The proof in this case is quite easy. Indeed, since f(x) is continuous then

$\begin{displaymath}f(x) = \frac{a_0}{2} + \sum_{n=1}^{\infty}(a_n\cos(nx) + b_n\sin(nx)).\end{displaymath}$

Hence

$\begin{displaymath}f^2(x) = \frac{a_0}{2}f(x) + \sum_{n=1}^{\infty}(a_n\cos(nx)f(x) + b_n\sin(nx)f(x)).\end{displaymath}$

The uniform convergence of this series enables us to integrate term-by-term to obtain

$\begin{displaymath}\int_{-\pi}^{\pi} f^2(x)dx = \frac{a_0}{2}\int_{-\pi}^{\pi}f(... ...\infty}\int_{-\pi}^{\pi}(a_n\cos(nx)f(x) + b_n\sin(nx)f(x))dx.\end{displaymath}$

By using the definition of the Fourier coefficients, we get the desired conclusion.
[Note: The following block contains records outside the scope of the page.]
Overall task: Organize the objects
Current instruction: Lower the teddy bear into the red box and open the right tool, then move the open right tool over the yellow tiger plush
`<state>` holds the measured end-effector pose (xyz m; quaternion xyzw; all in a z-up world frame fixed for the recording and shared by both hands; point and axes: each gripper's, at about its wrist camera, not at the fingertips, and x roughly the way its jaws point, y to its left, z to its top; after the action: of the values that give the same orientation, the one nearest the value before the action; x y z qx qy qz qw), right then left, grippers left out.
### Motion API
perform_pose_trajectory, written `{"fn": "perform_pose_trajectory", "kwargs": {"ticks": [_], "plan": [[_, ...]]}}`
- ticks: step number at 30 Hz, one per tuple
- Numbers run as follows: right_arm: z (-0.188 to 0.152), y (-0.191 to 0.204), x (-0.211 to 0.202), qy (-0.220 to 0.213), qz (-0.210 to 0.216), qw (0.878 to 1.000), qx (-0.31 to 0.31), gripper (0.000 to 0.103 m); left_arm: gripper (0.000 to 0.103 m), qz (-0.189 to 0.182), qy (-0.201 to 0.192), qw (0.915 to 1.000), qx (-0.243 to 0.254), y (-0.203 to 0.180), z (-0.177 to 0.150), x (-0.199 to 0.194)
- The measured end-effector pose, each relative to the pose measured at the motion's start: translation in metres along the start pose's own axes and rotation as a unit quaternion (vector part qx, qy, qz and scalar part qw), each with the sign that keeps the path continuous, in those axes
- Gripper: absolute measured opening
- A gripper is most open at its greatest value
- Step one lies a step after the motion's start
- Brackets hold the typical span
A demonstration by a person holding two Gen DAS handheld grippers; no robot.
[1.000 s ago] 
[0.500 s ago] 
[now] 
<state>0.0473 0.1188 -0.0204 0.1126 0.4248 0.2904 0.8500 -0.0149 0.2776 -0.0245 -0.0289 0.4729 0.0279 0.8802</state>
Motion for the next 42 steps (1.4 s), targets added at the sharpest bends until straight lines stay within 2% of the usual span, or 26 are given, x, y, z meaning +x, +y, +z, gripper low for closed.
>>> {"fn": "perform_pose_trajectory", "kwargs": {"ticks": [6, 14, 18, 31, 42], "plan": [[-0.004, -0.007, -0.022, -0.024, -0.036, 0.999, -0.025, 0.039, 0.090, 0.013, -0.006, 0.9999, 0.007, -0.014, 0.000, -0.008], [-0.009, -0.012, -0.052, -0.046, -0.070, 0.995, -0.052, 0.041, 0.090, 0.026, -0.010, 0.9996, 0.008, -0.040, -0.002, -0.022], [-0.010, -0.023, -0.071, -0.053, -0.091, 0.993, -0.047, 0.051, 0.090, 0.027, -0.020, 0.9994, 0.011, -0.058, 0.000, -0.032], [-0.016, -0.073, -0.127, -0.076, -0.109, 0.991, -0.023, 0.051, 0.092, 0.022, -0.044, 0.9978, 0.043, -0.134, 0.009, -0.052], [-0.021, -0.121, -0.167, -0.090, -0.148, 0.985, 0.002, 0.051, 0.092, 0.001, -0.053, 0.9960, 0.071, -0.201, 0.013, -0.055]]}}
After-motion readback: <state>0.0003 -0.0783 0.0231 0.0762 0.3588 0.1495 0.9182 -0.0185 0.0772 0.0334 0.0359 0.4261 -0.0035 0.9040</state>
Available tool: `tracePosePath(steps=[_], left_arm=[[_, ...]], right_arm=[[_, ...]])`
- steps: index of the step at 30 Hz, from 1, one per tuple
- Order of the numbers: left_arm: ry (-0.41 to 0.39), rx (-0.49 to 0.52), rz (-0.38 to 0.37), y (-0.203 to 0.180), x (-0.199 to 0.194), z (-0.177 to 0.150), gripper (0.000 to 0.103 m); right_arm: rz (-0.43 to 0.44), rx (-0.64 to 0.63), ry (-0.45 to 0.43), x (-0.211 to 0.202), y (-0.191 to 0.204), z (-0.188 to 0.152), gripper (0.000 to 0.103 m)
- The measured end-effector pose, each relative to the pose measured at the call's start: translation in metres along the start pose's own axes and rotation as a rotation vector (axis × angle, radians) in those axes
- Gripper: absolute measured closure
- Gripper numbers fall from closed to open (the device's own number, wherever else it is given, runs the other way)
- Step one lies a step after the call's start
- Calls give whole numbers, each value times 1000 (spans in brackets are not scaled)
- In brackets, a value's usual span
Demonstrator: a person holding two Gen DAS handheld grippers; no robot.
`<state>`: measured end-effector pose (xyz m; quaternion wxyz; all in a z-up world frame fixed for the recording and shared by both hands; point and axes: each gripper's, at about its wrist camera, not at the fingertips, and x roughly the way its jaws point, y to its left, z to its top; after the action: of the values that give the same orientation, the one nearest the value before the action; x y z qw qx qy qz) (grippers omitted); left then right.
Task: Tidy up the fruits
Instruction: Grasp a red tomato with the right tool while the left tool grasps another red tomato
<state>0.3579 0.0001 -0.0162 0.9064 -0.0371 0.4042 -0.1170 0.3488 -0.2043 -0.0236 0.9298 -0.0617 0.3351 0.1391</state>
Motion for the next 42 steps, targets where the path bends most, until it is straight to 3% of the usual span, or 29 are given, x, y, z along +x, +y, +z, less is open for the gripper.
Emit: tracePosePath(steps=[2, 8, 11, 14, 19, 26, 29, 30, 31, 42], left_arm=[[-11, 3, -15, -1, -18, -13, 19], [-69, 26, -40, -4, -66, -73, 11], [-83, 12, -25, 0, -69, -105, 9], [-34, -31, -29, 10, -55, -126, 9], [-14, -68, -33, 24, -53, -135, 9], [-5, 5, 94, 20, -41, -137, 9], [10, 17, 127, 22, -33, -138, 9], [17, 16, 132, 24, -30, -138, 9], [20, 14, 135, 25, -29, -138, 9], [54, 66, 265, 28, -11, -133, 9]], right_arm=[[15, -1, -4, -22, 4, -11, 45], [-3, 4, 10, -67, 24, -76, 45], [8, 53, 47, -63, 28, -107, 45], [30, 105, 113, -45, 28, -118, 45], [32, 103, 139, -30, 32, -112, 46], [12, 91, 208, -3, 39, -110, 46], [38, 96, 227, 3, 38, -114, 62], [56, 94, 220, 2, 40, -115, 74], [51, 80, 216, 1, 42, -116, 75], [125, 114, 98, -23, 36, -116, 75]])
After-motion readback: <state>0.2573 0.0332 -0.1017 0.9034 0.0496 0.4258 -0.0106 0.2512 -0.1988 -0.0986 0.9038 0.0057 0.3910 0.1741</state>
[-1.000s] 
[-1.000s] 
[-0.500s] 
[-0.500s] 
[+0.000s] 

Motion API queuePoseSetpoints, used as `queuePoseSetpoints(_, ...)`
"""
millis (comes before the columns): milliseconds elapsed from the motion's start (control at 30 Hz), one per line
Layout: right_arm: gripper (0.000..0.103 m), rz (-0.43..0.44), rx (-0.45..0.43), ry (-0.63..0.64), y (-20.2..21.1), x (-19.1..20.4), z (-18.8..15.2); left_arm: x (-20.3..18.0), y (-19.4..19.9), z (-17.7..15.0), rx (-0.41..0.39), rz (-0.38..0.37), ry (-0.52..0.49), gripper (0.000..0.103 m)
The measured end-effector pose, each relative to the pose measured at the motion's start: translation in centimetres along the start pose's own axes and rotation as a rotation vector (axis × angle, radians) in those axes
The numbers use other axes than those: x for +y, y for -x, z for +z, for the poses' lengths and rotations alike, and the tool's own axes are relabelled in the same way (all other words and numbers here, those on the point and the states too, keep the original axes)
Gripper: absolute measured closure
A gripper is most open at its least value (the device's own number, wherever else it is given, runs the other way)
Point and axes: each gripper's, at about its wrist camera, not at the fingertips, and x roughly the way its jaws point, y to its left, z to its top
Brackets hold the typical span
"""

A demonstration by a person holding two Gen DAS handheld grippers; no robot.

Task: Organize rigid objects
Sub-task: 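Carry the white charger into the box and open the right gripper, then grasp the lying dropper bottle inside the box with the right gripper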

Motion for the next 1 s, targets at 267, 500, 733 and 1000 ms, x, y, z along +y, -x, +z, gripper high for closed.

Application: Least Square Error.
One application of the Parseval formula is the measure of the least square error $\sigma^2_N$ defined by

$\begin{displaymath}\sigma^2_N = \frac{1}{2\pi}\int_{-\pi}^{\pi} (f(x) - f_N(x))^2dx.\end{displaymath}$

If the function f(x) satisfies the assumptions of the Energy Theorem, then we have

$\begin{displaymath}\sigma^2_N = \frac{1}{2} \sum_{n=N+1}^{\infty}(a^2_n + b^2_n).\end{displaymath}$

Example. Let f(x) = |x| be defined on $[-\pi,\pi]$ . Find $\sigma^2_N$ and its asymptotic behavior when N gets large.
Answer. Since f(x) is even, we have b_n = 0. On the other hand, easy calculations give

$\begin{displaymath}a_{2n} = 0, \;\;\mbox{and} \;\; a_{2n-1} = - \frac{4}{\pi (2n-1)^2}.\end{displaymath}$

Hence

$\begin{displaymath}\sigma^2_{2N-1} = \sigma^2_{2N} = \frac{1}{2} \sum_{n=2N+1}^{... ...2 = \frac{8}{\pi^2} \sum_{n=2N+1}^{\infty} \frac{1}{(2n-1)^4}.\end{displaymath}$

Using the equality

$\begin{displaymath}\int_{N}^{\infty} \frac{dx}{(2x-1)^4} = \frac{1}{6}\frac{1}{(2N-1)^3},\end{displaymath}$

we get

$\begin{displaymath}\sigma^2_N = O\left(\frac{1}{N^3}\right),\;\;\; \mbox{as}\;\;N \rightarrow \infty.\end{displaymath}$

Recall that the sequences $\{u_n\}$ and $\{v_n\}$ satisfy

u_n = O(v_n)

if $\displaystyle \left\{\frac{u_n}{v_n}\right\}$ is a bounded squence.